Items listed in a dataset

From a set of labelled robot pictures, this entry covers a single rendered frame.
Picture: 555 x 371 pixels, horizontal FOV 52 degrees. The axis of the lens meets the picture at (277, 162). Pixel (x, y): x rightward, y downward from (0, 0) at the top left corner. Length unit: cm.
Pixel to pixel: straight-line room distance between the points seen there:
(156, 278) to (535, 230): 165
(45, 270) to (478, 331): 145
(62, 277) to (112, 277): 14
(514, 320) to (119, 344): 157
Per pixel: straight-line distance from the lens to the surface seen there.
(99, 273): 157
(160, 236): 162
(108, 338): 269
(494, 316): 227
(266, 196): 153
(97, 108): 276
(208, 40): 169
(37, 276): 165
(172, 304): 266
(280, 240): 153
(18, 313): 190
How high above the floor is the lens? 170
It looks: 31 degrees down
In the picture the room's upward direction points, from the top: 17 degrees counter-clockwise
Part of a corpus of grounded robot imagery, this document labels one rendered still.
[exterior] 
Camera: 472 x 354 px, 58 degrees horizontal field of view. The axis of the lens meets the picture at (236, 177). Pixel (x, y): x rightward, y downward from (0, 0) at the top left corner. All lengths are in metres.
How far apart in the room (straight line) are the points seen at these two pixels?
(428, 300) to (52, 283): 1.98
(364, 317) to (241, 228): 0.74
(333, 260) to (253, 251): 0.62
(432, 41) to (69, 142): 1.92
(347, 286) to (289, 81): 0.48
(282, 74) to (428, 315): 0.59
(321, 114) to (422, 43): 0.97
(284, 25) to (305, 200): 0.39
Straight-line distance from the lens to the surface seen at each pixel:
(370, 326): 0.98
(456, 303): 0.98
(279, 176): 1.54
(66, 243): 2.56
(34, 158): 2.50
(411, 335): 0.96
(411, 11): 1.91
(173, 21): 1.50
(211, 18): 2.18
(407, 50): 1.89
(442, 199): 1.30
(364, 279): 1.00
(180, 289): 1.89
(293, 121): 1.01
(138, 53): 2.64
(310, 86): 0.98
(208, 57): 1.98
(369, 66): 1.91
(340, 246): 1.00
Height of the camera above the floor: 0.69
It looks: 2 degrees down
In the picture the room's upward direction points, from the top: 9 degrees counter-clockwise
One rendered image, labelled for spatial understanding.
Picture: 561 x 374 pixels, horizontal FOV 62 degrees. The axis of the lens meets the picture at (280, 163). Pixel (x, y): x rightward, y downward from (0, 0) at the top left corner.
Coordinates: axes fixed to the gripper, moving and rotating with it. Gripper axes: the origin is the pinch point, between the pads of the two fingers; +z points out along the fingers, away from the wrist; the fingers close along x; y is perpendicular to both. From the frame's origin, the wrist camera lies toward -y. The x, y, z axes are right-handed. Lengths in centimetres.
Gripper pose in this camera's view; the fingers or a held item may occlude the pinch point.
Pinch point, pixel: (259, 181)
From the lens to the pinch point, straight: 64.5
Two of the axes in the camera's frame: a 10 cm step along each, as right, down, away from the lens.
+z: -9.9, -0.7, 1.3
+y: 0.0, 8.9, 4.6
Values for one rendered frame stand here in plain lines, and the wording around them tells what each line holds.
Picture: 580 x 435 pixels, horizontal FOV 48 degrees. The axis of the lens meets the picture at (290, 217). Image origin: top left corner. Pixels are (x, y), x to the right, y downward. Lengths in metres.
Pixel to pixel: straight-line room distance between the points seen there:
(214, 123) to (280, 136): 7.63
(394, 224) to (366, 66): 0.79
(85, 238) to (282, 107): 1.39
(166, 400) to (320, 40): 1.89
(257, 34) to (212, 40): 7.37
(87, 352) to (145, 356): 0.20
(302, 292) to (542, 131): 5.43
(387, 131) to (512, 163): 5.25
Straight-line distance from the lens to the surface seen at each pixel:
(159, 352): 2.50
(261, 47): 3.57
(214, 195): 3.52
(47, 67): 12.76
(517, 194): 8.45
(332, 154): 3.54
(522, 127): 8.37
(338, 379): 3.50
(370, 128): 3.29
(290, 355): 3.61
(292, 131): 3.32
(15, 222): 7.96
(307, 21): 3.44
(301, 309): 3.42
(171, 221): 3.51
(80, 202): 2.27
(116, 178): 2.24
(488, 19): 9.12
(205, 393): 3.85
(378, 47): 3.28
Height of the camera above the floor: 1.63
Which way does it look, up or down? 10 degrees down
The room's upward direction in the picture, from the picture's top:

◆ REQUIRED WORK ◆
Note how many lines in the data above contain "points", then state that number alone.

◆ RESULT ◆
6